Arnold de Vos è un poeta migrante omosessuale, nato in Olanda nel 1937. Tre aggettivi lo definiscono in un climax di elementi contraddistintivi. Primo è poeta, in quanto tale utilizza la lingua poetica per esprimere sé stesso e ciò che lo circonda – il mezzo è la parola, parola italiana che è la lingua del migrante, dell’uomo trasmigrante, dall’Olanda, alla Tunisia, fino a Trento. Ultimo è il tema attraverso cui la parola si espleta, l’eros e l’amore, la bassa corte dell’amore (acquista). O ancora meglio, un Amore senza impiego (acquista).

Retrocesso ad autore di nicchia, inspiegabilmente poco conosciuto, merita invece un posto di onore in tutte quelle letterature che, per cause di forza maggiore, diventano minoritarie. In primo luogo, in quella della letteratura migrante – si intende di autori stranieri che, migrando dal paese di origine, scrivono nella lingua del paese di arrivo – e, in secondo luogo, ma non meno importante, in quella della letteratura omosessuale.

Da Merore o un amore senza impiego:

Le mie zampe sul tuo ventre
aggrediscono quello che vorrei mio:
la tua bella fonte
capace di lavarmi
il peccato con il peccato
sì da sentirmi puro dopo
l’abluzione del corpo
con la stimolante bellezza dell’impurità.

Sesso percepito e accolto come peccato.

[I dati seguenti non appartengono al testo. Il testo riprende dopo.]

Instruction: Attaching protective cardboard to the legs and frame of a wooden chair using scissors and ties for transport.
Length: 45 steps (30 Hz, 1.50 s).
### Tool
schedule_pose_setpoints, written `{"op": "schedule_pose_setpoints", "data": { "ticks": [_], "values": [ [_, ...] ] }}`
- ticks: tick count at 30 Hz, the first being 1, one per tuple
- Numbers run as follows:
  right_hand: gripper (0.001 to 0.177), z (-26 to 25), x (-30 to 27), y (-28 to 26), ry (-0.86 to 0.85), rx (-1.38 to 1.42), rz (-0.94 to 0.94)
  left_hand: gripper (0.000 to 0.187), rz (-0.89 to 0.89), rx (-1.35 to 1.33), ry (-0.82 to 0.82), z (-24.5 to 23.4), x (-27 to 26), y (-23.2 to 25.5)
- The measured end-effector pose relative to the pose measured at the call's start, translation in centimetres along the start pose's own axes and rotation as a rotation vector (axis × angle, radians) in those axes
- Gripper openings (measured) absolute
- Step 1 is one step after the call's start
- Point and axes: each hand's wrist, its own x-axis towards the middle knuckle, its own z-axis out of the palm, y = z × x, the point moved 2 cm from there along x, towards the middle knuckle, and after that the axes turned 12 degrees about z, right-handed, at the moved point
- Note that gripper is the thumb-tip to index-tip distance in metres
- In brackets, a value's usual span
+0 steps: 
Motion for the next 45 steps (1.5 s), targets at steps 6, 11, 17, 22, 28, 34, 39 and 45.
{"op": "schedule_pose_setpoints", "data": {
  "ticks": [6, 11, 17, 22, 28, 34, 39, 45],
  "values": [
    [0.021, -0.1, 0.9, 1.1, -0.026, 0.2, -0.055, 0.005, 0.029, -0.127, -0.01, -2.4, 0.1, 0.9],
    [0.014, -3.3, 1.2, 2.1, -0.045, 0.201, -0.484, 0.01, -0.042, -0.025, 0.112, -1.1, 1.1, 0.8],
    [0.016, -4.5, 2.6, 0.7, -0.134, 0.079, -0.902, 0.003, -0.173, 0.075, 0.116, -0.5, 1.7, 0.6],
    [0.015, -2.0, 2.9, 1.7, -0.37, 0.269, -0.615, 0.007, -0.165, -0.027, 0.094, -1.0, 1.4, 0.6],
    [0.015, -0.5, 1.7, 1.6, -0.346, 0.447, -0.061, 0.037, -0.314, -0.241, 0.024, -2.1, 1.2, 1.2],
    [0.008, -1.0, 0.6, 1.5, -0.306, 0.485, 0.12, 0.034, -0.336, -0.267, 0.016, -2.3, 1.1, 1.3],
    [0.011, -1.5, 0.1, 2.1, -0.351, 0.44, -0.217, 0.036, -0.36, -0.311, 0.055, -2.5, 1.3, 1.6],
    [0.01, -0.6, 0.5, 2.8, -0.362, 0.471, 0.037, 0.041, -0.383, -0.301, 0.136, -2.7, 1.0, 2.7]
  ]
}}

Zampe feroci, sineddoche di istinti bramosi e animaleschi, che del ventre e basso ventre aggrediscono la carne. Aggiunge: «il peccato con il peccato». Il rapporto di de Vos con l’amore omoerotico e con il sesso è subalterno a quello che è il sentimento amoroso per antonomasia, incontro e scontro. Conflittuale in lui ogni rapporto che il suo corpo e il suo essere instaurano con la terra e con l’uomo circostante – conflitto con la terra natia, con la terra di passaggio e quella di arrivo, uomo senza dimora, viandante sull’oceano di luoghi e culture che si incontrano e da cui lui raccoglie i frutti di un’esperienza che lo redime e allo stesso tempo fortifica. Conflittuale è l’amore verso il sesso obliquo, speculare a lui. Ventre contro ventre. Uomo contro uomo. Lotta per il piacere finale.

Da Vertigo:

Mi sveglio in te, che torreggi controluce
e adombri il sole, carne
che cavalchi la criniera tra pube e ombelico
parapetto di pelle alla ritrosia del sangue
a volare in mio onore, aquilone
legato al filo dello scroto danzi e fai vento
sulla rètina della mia bonaccia
che trova in te la pace dell’ozio
e della bella forma imbonitrice
della mia bocca, che ancora non osa
decollare quando atterri
e cielo e terra si fondono
nella liquorizia spassosa dei nostri giochi.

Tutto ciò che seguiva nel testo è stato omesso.